REQUIREMENT:
In this exercise, restate the listing word for word.

PROVIDED RECORDS:
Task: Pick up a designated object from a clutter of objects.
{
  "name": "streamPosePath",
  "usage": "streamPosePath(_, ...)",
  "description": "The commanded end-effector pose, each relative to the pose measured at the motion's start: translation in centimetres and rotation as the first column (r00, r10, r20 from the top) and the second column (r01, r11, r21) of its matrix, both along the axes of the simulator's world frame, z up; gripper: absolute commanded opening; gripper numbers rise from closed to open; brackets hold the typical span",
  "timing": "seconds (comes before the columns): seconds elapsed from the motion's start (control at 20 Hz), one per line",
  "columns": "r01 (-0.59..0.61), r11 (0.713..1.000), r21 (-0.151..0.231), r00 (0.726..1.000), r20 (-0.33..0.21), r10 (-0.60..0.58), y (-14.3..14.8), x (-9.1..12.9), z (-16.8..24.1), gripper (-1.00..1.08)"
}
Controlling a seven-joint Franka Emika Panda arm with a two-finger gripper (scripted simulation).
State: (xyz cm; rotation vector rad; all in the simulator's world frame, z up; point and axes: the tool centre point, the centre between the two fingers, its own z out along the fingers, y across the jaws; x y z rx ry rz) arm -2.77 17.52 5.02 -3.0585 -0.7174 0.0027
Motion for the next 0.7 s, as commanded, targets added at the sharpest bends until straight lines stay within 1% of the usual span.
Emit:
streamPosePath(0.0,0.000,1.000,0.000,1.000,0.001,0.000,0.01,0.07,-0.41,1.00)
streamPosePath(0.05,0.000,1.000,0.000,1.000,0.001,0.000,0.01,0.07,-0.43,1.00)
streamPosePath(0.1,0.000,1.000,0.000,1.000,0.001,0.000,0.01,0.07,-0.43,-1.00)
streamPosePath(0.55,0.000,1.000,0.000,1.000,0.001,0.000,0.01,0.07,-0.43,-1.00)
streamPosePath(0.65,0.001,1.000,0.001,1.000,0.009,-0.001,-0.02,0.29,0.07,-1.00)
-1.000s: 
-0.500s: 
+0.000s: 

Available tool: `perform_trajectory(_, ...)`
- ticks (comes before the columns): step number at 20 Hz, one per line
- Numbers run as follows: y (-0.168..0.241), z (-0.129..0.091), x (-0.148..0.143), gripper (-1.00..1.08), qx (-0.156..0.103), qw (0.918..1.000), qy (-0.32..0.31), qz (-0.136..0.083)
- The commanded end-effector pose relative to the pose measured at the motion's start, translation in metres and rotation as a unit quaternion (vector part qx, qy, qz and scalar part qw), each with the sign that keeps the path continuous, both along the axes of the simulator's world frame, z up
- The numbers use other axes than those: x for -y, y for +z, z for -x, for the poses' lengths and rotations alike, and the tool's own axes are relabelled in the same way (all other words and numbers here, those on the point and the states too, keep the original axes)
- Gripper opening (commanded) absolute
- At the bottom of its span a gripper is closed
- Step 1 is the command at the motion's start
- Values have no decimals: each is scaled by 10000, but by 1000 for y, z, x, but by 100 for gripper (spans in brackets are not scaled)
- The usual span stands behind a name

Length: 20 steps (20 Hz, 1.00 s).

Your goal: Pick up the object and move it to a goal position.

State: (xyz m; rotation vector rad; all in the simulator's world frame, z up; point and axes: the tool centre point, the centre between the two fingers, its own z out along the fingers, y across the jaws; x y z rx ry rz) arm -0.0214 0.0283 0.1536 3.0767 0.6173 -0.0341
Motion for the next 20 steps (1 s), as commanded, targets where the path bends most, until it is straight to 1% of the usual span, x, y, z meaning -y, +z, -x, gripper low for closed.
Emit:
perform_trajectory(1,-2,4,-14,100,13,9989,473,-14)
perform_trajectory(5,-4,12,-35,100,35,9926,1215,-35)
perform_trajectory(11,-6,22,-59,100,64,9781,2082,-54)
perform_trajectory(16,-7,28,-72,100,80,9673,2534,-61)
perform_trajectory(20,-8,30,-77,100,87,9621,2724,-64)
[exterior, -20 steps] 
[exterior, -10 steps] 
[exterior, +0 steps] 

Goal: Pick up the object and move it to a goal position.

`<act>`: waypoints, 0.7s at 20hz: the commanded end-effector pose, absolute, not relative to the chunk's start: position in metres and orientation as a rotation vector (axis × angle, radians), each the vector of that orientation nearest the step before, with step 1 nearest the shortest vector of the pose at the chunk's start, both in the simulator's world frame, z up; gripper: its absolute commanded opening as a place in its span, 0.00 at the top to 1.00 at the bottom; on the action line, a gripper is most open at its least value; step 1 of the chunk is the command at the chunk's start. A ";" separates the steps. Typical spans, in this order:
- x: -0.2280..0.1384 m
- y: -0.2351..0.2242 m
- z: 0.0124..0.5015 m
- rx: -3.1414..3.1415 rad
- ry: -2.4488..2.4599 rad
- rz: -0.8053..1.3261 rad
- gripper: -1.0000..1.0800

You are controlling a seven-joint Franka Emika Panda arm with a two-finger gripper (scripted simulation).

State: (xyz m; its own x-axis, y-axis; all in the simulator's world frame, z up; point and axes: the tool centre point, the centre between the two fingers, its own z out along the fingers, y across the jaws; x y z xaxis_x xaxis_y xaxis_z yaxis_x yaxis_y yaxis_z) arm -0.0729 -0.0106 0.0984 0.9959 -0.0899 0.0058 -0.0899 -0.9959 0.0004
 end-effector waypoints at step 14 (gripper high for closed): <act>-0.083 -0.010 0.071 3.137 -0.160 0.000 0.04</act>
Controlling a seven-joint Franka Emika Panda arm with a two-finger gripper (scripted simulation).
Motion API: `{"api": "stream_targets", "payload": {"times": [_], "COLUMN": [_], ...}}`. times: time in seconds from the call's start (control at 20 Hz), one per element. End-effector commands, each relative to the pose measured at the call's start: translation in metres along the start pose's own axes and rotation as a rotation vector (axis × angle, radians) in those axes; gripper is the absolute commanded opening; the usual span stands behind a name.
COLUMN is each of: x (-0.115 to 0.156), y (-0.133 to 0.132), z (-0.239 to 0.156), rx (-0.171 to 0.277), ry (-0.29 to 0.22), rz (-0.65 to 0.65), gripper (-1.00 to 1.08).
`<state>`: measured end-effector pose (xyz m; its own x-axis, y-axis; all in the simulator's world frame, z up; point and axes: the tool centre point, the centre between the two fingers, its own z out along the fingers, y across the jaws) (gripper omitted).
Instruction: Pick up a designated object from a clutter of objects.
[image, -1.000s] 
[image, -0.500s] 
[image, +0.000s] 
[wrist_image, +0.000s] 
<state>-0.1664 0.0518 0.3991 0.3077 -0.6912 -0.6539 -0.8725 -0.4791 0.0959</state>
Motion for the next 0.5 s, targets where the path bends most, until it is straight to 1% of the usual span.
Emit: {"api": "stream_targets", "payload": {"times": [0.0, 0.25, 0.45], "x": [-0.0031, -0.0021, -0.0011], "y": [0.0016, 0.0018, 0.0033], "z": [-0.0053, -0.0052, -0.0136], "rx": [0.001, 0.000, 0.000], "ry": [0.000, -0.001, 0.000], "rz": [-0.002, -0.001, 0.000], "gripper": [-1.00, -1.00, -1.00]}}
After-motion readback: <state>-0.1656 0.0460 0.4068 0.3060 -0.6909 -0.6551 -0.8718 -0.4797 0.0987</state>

RESPONSE TO THE EXERCISE:
Task: Pick up a designated object from a clutter of objects.
{
  "name": "streamPosePath",
  "usage": "streamPosePath(_, ...)",
  "description": "The commanded end-effector pose, each relative to the pose measured at the motion's start: translation in centimetres and rotation as the first column (r00, r10, r20 from the top) and the second column (r01, r11, r21) of its matrix, both along the axes of the simulator's world frame, z up; gripper: absolute commanded opening; gripper numbers rise from closed to open; brackets hold the typical span",
  "timing": "seconds (comes before the columns): seconds elapsed from the motion's start (control at 20 Hz), one per line",
  "columns": "r01 (-0.59..0.61), r11 (0.713..1.000), r21 (-0.151..0.231), r00 (0.726..1.000), r20 (-0.33..0.21), r10 (-0.60..0.58), y (-14.3..14.8), x (-9.1..12.9), z (-16.8..24.1), gripper (-1.00..1.08)"
}
Controlling a seven-joint Franka Emika Panda arm with a two-finger gripper (scripted simulation).
State: (xyz cm; rotation vector rad; all in the simulator's world frame, z up; point and axes: the tool centre point, the centre between the two fingers, its own z out along the fingers, y across the jaws; x y z rx ry rz) arm -2.77 17.52 5.02 -3.0585 -0.7174 0.0027
Motion for the next 0.7 s, as commanded, targets added at the sharpest bends until straight lines stay within 1% of the usual span.
Emit:
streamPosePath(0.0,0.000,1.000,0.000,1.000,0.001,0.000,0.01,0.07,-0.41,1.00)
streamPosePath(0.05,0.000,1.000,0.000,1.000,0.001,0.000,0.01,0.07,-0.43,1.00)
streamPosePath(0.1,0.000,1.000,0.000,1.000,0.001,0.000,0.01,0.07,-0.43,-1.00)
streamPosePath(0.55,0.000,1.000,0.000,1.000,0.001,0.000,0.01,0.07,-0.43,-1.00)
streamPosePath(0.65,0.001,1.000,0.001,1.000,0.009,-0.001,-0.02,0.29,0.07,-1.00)
-1.000s: 
-0.500s: 
+0.000s: 

Available tool: `perform_trajectory(_, ...)`
- ticks (comes before the columns): step number at 20 Hz, one per line
- Numbers run as follows: y (-0.168..0.241), z (-0.129..0.091), x (-0.148..0.143), gripper (-1.00..1.08), qx (-0.156..0.103), qw (0.918..1.000), qy (-0.32..0.31), qz (-0.136..0.083)
- The commanded end-effector pose relative to the pose measured at the motion's start, translation in metres and rotation as a unit quaternion (vector part qx, qy, qz and scalar part qw), each with the sign that keeps the path continuous, both along the axes of the simulator's world frame, z up
- The numbers use other axes than those: x for -y, y for +z, z for -x, for the poses' lengths and rotations alike, and the tool's own axes are relabelled in the same way (all other words and numbers here, those on the point and the states too, keep the original axes)
- Gripper opening (commanded) absolute
- At the bottom of its span a gripper is closed
- Step 1 is the command at the motion's start
- Values have no decimals: each is scaled by 10000, but by 1000 for y, z, x, but by 100 for gripper (spans in brackets are not scaled)
- The usual span stands behind a name

Length: 20 steps (20 Hz, 1.00 s).

Your goal: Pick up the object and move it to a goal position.

State: (xyz m; rotation vector rad; all in the simulator's world frame, z up; point and axes: the tool centre point, the centre between the two fingers, its own z out along the fingers, y across the jaws; x y z rx ry rz) arm -0.0214 0.0283 0.1536 3.0767 0.6173 -0.0341
Motion for the next 20 steps (1 s), as commanded, targets where the path bends most, until it is straight to 1% of the usual span, x, y, z meaning -y, +z, -x, gripper low for closed.
Emit:
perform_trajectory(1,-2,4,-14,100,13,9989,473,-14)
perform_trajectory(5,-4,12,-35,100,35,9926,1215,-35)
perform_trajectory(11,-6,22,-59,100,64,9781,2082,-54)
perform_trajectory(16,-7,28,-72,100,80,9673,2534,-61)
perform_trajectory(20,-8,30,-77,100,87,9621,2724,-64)
[exterior, -20 steps] 
[exterior, -10 steps] 
[exterior, +0 steps] 

Goal: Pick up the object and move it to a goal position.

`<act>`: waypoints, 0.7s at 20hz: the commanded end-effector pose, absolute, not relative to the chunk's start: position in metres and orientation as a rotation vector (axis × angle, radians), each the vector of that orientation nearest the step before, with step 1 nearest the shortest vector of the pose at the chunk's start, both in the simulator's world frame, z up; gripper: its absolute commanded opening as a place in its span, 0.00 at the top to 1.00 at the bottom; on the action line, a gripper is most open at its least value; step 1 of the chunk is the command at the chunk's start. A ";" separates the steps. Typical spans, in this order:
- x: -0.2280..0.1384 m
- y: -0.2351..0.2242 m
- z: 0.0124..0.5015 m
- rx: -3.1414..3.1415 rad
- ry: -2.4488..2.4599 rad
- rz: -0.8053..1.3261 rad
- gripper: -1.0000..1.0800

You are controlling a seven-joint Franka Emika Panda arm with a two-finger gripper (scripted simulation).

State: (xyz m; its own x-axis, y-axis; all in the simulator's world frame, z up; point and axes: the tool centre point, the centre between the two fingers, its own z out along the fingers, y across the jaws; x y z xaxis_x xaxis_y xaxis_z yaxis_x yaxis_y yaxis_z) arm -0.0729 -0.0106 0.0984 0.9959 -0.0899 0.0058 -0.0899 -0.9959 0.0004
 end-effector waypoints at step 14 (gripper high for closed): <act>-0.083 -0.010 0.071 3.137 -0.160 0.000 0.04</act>
Controlling a seven-joint Franka Emika Panda arm with a two-finger gripper (scripted simulation).
Motion API: `{"api": "stream_targets", "payload": {"times": [_], "COLUMN": [_], ...}}`. times: time in seconds from the call's start (control at 20 Hz), one per element. End-effector commands, each relative to the pose measured at the call's start: translation in metres along the start pose's own axes and rotation as a rotation vector (axis × angle, radians) in those axes; gripper is the absolute commanded opening; the usual span stands behind a name.
COLUMN is each of: x (-0.115 to 0.156), y (-0.133 to 0.132), z (-0.239 to 0.156), rx (-0.171 to 0.277), ry (-0.29 to 0.22), rz (-0.65 to 0.65), gripper (-1.00 to 1.08).
`<state>`: measured end-effector pose (xyz m; its own x-axis, y-axis; all in the simulator's world frame, z up; point and axes: the tool centre point, the centre between the two fingers, its own z out along the fingers, y across the jaws) (gripper omitted).
Instruction: Pick up a designated object from a clutter of objects.
[image, -1.000s] 
[image, -0.500s] 
[image, +0.000s] 
[wrist_image, +0.000s] 
<state>-0.1664 0.0518 0.3991 0.3077 -0.6912 -0.6539 -0.8725 -0.4791 0.0959</state>
Motion for the next 0.5 s, targets where the path bends most, until it is straight to 1% of the usual span.
Emit: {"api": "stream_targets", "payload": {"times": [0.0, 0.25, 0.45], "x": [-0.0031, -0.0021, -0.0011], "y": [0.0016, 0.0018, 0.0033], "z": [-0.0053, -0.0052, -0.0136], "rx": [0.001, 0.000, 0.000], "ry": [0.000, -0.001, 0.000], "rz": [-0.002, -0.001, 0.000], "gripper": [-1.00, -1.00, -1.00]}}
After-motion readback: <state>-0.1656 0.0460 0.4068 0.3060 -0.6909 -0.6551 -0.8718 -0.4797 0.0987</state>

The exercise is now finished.